28 Janvier 2010
Voici quelques phrases fortes, sélectionnées parmi les 326 pages du jugement Clearstream, rendu jeudi par le tribunal correctionnel de Paris.
1/ Concernant Dominique de Villepin:
- "S'il n'est pas démontré de façon indubitable que le président de la République ait effectivement donné des instructions spécifiques à son ministre des Affaires Etrangères, il est en revanche établi que ce dernier s'est à tout le moins prévalu devant Jean-Louis Gergorin et le général Rondot de propos du président".
- L'intervention de Dominique de Villepin lors du placement en garde à vue d'Imad Lahoud le 25 mars 2004 "reflète (son) état d'esprit à cette époque, à savoir son souci de ménager et de protéger une source susceptible de contribuer à la manifestation de la vérité relative à un réseau de corruption, pressentant l'avantage politique qu'il pourrait tirer de cette révélation, dans un contexte de rivalité notoire au sein du gouvernement".
2/ Concernant Jean-Louis Gergorin:
- "L'expérience de Jean-Louis Gergorin dans l'activité de renseignement et ses responsabilités importantes au sein du groupe EADS devaient l'inciter sinon à prendre ses distances vis-à-vis d'Imad Lahoud, du moins à s'assurer d'emblée et par tous moyens de la pertinence des informations qu'il lui fournissait".
- Il "n'a rien fait pour mettre un terme aux effets dévastateurs de la dénonciation dont il a été l'initiateur".
- "Jean-Louis Gergorin ne peut faire croire au tribunal que l'emballement, à défaut d'une naïveté impensable, lui aurait fait perdre ses plus élémentaires et anciennes règles de prudence".

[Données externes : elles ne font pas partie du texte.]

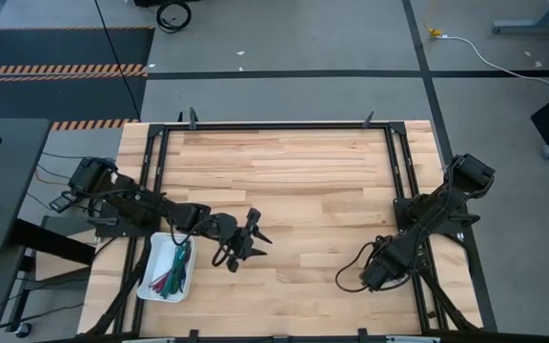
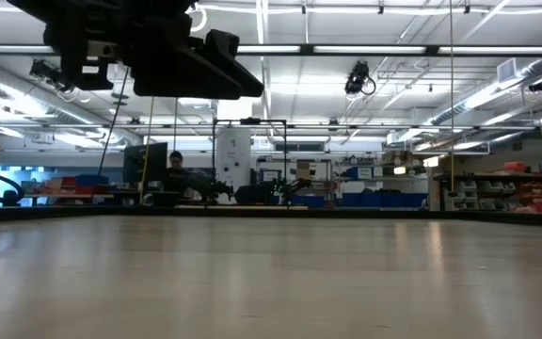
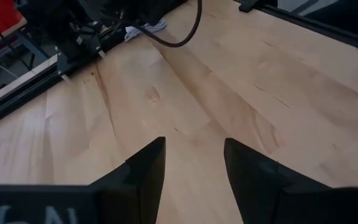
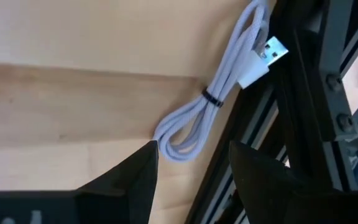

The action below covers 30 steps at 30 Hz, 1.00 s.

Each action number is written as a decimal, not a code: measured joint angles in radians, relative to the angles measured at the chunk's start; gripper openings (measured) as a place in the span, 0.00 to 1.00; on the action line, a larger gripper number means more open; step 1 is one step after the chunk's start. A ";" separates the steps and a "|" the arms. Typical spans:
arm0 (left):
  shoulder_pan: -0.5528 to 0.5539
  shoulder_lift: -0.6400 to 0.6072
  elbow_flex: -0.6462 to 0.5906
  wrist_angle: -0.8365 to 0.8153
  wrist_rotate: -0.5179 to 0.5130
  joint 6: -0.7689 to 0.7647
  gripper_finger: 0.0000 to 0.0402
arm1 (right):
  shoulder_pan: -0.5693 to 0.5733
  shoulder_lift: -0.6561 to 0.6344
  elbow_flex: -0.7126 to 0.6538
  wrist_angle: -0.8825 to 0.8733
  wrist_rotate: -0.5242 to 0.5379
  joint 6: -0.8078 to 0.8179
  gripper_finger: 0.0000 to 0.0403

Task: Pick and place USB-C Cables
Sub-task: Put the white charger cable into the white bin

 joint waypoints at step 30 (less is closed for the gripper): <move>-0.015 0.000 0.000 -0.031 -0.001 -0.028 0.43 | -0.001 -0.002 -0.128 0.101 0.014 0.001 0.39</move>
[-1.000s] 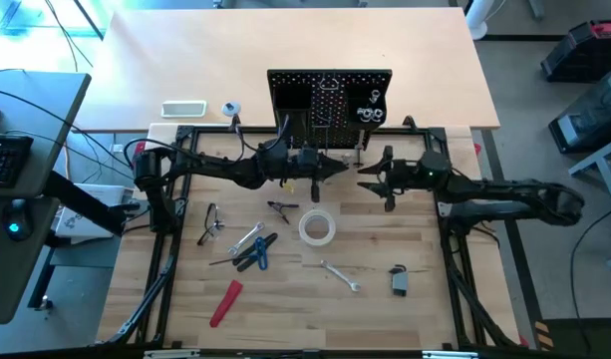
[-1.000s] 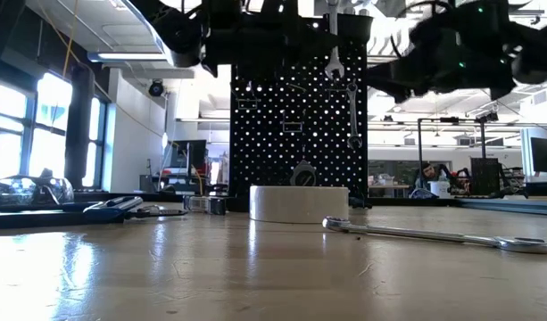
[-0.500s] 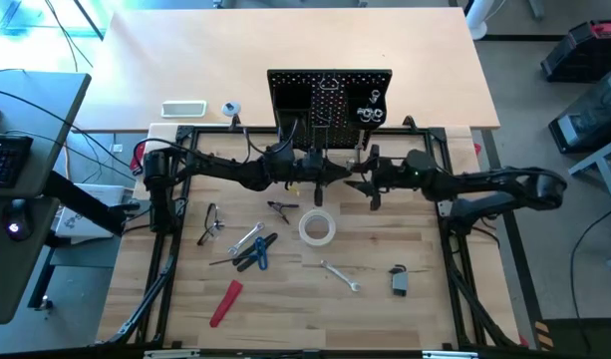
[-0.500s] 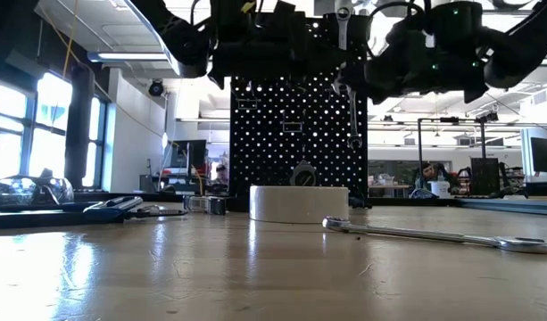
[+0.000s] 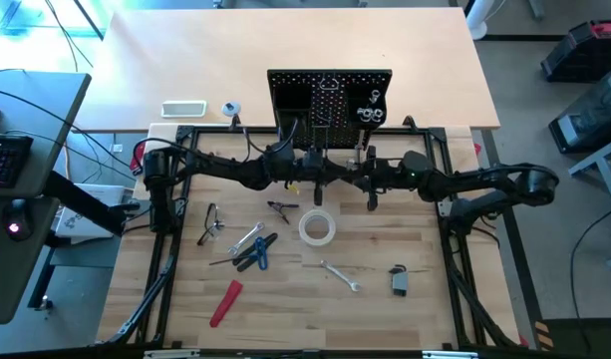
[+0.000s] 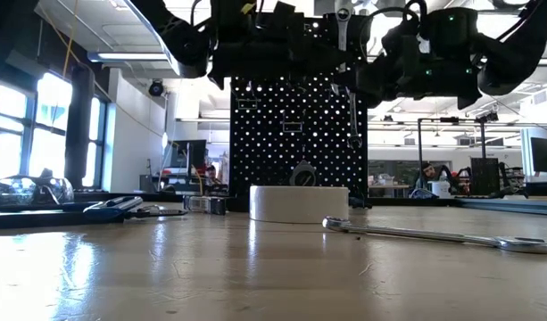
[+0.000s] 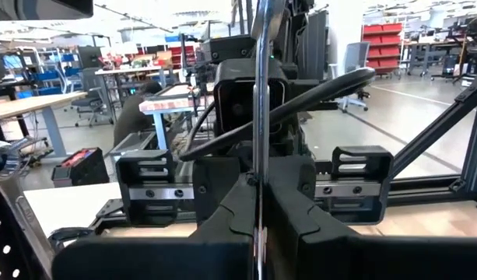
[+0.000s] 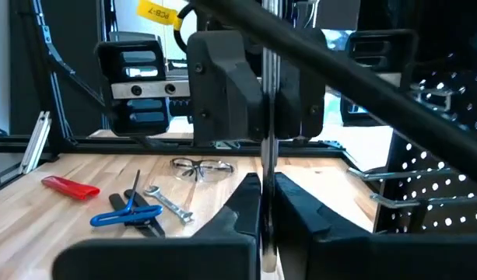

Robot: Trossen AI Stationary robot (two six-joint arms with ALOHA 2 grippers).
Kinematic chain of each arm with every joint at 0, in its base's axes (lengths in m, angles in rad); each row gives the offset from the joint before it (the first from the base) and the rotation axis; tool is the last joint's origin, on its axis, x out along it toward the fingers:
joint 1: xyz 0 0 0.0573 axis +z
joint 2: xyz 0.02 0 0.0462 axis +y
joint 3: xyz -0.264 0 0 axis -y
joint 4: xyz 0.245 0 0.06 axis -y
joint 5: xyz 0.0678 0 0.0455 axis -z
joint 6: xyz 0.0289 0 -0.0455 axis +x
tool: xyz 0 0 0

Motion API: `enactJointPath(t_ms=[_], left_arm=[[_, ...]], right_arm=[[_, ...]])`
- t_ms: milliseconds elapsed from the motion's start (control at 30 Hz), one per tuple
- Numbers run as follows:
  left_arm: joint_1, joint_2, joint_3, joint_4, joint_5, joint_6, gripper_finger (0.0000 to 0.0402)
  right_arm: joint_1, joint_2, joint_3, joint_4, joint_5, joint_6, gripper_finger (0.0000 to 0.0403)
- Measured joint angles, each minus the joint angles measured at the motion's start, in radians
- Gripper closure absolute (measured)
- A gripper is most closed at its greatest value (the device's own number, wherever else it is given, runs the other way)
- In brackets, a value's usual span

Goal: Hang tools onto peg board
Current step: Hang the silver wrench on the peg board

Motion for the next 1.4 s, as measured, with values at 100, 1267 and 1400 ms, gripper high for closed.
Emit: enactJointPath(t_ms=[100,1267,1400], left_arm=[[0.005,0.000,0.002,-0.002,0.001,-0.001,0.0401],[-0.004,-0.075,-0.001,-0.171,0.089,0.070,0.0208],[-0.021,-0.084,-0.001,-0.174,0.086,0.079,0.0208]], right_arm=[[0.000,0.000,0.000,0.013,0.008,0.016,0.0387],[-0.284,-0.001,0.000,-0.185,-0.069,0.315,0.0399],[-0.286,-0.001,0.000,-0.186,-0.077,0.321,0.0399]])
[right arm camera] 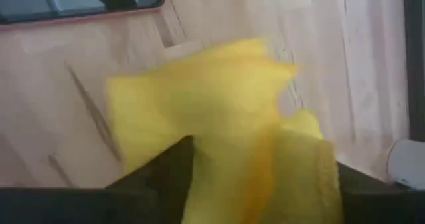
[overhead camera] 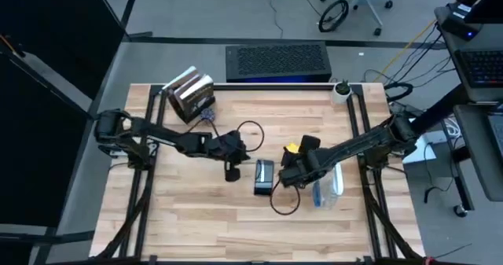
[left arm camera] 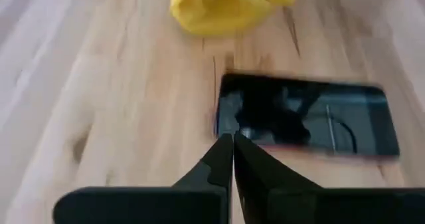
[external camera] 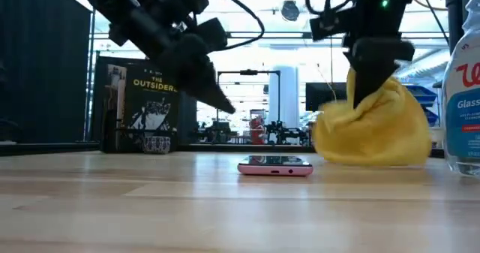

- "Les excuses ou explications d'aveuglement de Jean-Louis Gergorin ne sont pas recevables tant l'instruction et les débats ont révélé sa particulière mauvaise foi et son exceptionnelle aptitude à retourner les situations en sa faveur".
- "Il a agi pour satisfaire des intérêts personnels sous couvert de la défense de ceux d'EADS et du groupe Lagardère et des impératifs de sécurité nationale". "Il a été rapidement habité par une intention de nuire en partie sous l'influence pernicieuse et néfaste d'Imad Lahoud".
- Il "a su instrumentaliser les autorités".
- Il a été "seul à maîtriser le processus labyrinthique de la calomnie". "Dès l'apparition des premières fuites médiatiques et des premiers remous dans la presse, il a fui ses responsabilités en abandonnant le bateau ivre de la calomnie, se disant lui-même victime de cette déferlante médiatique".
- "Jean-Louis Gergorin doit être considéré comme pleinement responsable de ses actes qui sont révélateurs d'une personnalité particulièrement nuisible et inquiétante en raison d'une duplicité exceptionnelle qu'il a manifestée dès les prémices des dénonciations jusqu'au terme des débats".
3/ Concernant Imad Lahoud:
- "Les innombrables déclarations contradictoires d'Imad Lahoud au cours de l'information font de lui un menteur invétéré, un metteur en scène insatiable et un comploteur infatigable".